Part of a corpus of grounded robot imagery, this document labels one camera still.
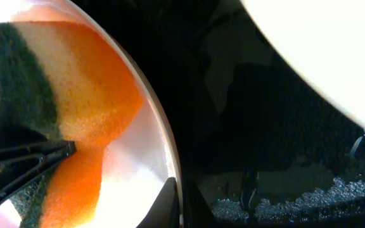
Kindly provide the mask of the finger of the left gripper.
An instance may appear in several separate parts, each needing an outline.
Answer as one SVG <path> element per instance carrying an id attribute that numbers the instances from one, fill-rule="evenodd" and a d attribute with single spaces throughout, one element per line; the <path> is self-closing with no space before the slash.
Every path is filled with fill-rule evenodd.
<path id="1" fill-rule="evenodd" d="M 0 205 L 74 153 L 72 141 L 52 141 L 22 127 L 0 127 Z"/>

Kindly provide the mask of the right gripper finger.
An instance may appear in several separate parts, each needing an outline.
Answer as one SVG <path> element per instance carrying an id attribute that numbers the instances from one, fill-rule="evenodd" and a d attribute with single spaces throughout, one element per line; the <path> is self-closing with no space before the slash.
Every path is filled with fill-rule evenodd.
<path id="1" fill-rule="evenodd" d="M 176 179 L 169 177 L 137 228 L 178 228 L 179 216 Z"/>

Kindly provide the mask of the white plate with sauce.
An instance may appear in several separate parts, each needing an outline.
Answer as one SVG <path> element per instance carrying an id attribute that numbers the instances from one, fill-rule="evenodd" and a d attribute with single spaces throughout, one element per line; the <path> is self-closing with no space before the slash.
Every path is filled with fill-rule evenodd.
<path id="1" fill-rule="evenodd" d="M 0 1 L 0 23 L 75 22 L 97 32 L 121 57 L 134 76 L 143 104 L 128 127 L 103 153 L 101 189 L 92 221 L 77 227 L 137 227 L 145 218 L 169 177 L 179 198 L 179 227 L 183 200 L 180 164 L 174 137 L 150 83 L 123 47 L 71 1 Z M 37 196 L 43 174 L 0 205 L 0 227 L 23 227 Z"/>

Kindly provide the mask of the orange green scrub sponge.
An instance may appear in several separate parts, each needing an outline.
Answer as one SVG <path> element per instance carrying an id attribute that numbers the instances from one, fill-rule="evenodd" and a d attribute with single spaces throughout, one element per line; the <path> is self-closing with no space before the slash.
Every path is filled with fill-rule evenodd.
<path id="1" fill-rule="evenodd" d="M 43 178 L 23 227 L 92 221 L 104 150 L 142 104 L 134 76 L 93 29 L 65 21 L 0 23 L 0 126 L 76 147 Z"/>

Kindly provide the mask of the cream plate with sauce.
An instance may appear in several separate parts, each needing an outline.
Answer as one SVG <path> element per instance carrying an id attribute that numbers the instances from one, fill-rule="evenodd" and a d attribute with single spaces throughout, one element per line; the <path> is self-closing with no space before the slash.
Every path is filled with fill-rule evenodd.
<path id="1" fill-rule="evenodd" d="M 365 0 L 242 0 L 281 57 L 365 128 Z"/>

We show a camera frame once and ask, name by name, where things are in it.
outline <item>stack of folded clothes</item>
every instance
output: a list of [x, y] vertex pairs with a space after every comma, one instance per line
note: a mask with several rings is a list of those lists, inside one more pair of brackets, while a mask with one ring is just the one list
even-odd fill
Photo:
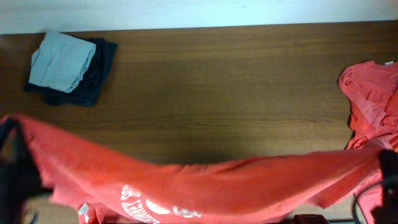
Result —
[[48, 32], [32, 56], [24, 91], [44, 94], [48, 105], [94, 106], [111, 70], [117, 44]]

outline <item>folded navy cloth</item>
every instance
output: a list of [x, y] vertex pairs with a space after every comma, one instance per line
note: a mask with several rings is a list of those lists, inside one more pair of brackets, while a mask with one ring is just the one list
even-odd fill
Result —
[[26, 81], [24, 91], [44, 94], [44, 103], [48, 105], [63, 105], [70, 103], [81, 106], [94, 106], [101, 93], [102, 87], [111, 70], [112, 61], [118, 47], [117, 44], [107, 42], [104, 38], [85, 39], [96, 45], [96, 51], [90, 66], [83, 75], [83, 79], [70, 93], [42, 87]]

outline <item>crumpled red shirt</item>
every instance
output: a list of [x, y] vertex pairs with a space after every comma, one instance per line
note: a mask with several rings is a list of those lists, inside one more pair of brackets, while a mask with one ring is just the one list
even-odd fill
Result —
[[277, 222], [302, 203], [325, 208], [343, 200], [379, 169], [380, 149], [158, 166], [11, 117], [21, 123], [52, 200], [78, 210], [80, 223]]
[[[351, 102], [350, 128], [354, 137], [347, 149], [362, 149], [368, 140], [397, 151], [398, 143], [398, 63], [376, 65], [369, 61], [348, 67], [339, 86]], [[366, 180], [370, 185], [381, 180], [378, 172]], [[359, 204], [368, 223], [374, 223], [370, 211], [381, 205], [381, 187], [364, 194]]]

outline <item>clothing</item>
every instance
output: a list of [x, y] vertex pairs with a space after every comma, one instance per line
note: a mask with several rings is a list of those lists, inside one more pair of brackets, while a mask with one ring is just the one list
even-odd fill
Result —
[[96, 45], [96, 52], [90, 66], [83, 75], [82, 81], [73, 91], [64, 93], [29, 82], [26, 82], [24, 91], [43, 93], [45, 95], [44, 102], [48, 105], [71, 103], [74, 105], [94, 106], [111, 70], [113, 57], [118, 45], [107, 42], [104, 38], [90, 38], [87, 41]]
[[[370, 139], [377, 139], [386, 149], [397, 149], [398, 63], [376, 65], [370, 61], [350, 66], [340, 76], [339, 86], [351, 102], [349, 126], [354, 130], [354, 137], [347, 149], [362, 149]], [[381, 178], [378, 171], [366, 179], [366, 185]], [[380, 187], [359, 200], [368, 223], [374, 223], [370, 211], [382, 204], [381, 195]]]
[[95, 48], [95, 44], [69, 35], [46, 33], [33, 53], [29, 83], [71, 92], [83, 79]]
[[50, 193], [50, 190], [41, 186], [39, 170], [27, 149], [17, 122], [10, 119], [2, 122], [1, 149], [9, 134], [13, 143], [11, 158], [2, 157], [0, 160], [0, 223], [3, 224], [20, 223], [24, 202]]
[[308, 202], [328, 207], [379, 168], [379, 149], [257, 157], [208, 165], [138, 161], [21, 115], [52, 200], [80, 223], [269, 223]]

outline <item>brown wooden surface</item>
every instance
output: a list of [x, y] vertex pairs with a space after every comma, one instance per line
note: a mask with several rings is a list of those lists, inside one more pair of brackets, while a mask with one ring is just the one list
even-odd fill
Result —
[[98, 104], [47, 106], [23, 92], [44, 35], [0, 35], [0, 114], [28, 114], [161, 164], [343, 149], [351, 131], [339, 75], [398, 59], [398, 22], [73, 34], [119, 44]]

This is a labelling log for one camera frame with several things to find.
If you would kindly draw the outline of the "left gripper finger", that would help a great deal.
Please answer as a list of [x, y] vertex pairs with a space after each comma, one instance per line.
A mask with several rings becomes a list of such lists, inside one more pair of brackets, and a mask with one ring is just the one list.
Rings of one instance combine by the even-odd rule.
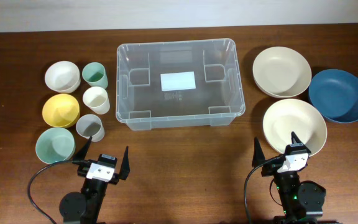
[[90, 148], [93, 137], [90, 136], [86, 144], [73, 156], [73, 163], [80, 164], [86, 157], [86, 154]]
[[126, 150], [124, 152], [124, 157], [122, 158], [121, 168], [119, 172], [119, 178], [121, 180], [126, 180], [129, 176], [131, 169], [129, 164], [129, 147], [126, 146]]

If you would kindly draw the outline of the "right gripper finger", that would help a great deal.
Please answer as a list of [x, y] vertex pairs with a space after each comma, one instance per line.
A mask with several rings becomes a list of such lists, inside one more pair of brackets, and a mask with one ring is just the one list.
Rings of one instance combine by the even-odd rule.
[[294, 131], [291, 132], [291, 146], [302, 146], [303, 143]]
[[254, 138], [254, 154], [252, 158], [252, 167], [257, 167], [265, 162], [265, 156], [260, 145], [259, 139]]

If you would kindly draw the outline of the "beige large bowl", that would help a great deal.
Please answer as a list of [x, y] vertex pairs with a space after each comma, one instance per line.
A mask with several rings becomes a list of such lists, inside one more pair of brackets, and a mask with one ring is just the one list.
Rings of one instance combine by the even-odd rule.
[[262, 121], [264, 136], [270, 146], [280, 154], [291, 144], [291, 133], [317, 154], [324, 147], [328, 130], [320, 112], [311, 104], [297, 99], [279, 100], [272, 104]]
[[274, 98], [292, 98], [303, 93], [312, 79], [308, 61], [288, 47], [269, 47], [259, 53], [252, 66], [256, 85]]

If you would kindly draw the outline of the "dark blue large bowl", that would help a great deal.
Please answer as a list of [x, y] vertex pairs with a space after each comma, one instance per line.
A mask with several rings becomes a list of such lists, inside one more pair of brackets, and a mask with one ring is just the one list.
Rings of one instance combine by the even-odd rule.
[[358, 121], [358, 78], [344, 70], [317, 73], [308, 89], [310, 103], [330, 122]]

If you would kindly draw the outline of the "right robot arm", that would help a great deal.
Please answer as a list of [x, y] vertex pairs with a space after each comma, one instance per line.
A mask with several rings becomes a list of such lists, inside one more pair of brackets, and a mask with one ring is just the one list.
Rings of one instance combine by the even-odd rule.
[[300, 181], [298, 172], [307, 166], [311, 151], [291, 132], [291, 144], [284, 153], [266, 159], [259, 140], [254, 139], [252, 167], [261, 168], [261, 176], [272, 176], [283, 208], [283, 216], [275, 216], [273, 223], [318, 223], [323, 216], [326, 189], [316, 182]]

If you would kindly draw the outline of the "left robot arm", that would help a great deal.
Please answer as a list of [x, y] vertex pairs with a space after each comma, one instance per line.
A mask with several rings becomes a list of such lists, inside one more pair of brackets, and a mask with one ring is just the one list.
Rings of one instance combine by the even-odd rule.
[[80, 192], [70, 192], [60, 201], [59, 211], [64, 223], [97, 223], [108, 185], [126, 180], [130, 173], [128, 147], [120, 171], [116, 173], [116, 157], [100, 154], [96, 161], [85, 159], [91, 142], [89, 138], [73, 156], [73, 163], [78, 166], [77, 174], [85, 179]]

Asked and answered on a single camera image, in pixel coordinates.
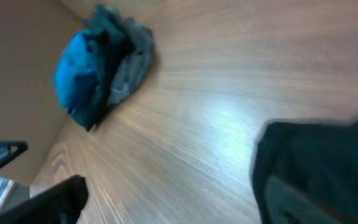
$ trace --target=brown wood floor
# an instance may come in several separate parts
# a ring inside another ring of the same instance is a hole
[[[258,223],[266,121],[358,117],[358,0],[168,0],[158,66],[100,127],[67,122],[32,187],[88,178],[81,223]]]

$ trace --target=gray fabric
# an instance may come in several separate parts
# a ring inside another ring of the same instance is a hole
[[[113,18],[120,20],[117,10],[110,9],[110,12]],[[110,106],[120,103],[135,92],[152,64],[154,42],[150,30],[133,18],[124,21],[124,28],[134,44],[134,51],[119,64],[111,83],[108,101]]]

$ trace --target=dark green cloth
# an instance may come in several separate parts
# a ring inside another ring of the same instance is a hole
[[[275,223],[264,197],[271,176],[358,221],[358,122],[350,126],[271,123],[254,162],[252,188],[262,223]]]
[[[91,33],[89,50],[96,59],[98,84],[85,108],[69,110],[70,116],[87,131],[100,122],[107,109],[111,82],[120,61],[131,52],[133,44],[120,21],[112,18],[104,6],[97,5],[92,19],[84,20]]]

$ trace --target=wooden floor
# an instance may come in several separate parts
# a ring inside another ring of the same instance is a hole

What you should do.
Output the line that contains "Asked and answered" and every line after it to the end of the records, word for word, leaving out the pictures.

Problem solution.
Asked and answered on a single camera image, in pixel coordinates.
$ trace --target=brown wood floor
# an instance may come in several separate parts
# a ring inside another ring of the same instance is a hole
[[[258,223],[266,121],[358,117],[358,0],[168,0],[158,66],[100,127],[67,122],[32,187],[88,178],[81,223]]]

$ trace --target=gray fabric
# an instance may come in several separate parts
# a ring inside another ring of the same instance is a hole
[[[113,18],[120,20],[117,10],[110,9],[110,12]],[[110,106],[120,103],[135,92],[152,64],[154,42],[150,30],[133,18],[124,21],[124,28],[134,44],[134,51],[119,64],[111,83],[108,101]]]

$ trace --target=dark green cloth
# an instance may come in several separate parts
# a ring inside another ring of the same instance is a hole
[[[275,223],[264,197],[271,176],[358,221],[358,122],[350,126],[271,123],[254,162],[252,188],[262,223]]]
[[[91,33],[89,50],[96,59],[98,84],[85,108],[69,110],[70,116],[87,131],[100,122],[107,109],[111,82],[120,61],[131,52],[133,44],[120,21],[112,18],[104,6],[97,5],[92,19],[84,20]]]

$ trace --target=wooden floor
# an instance may come in several separate parts
# a ring inside another ring of the same instance is a hole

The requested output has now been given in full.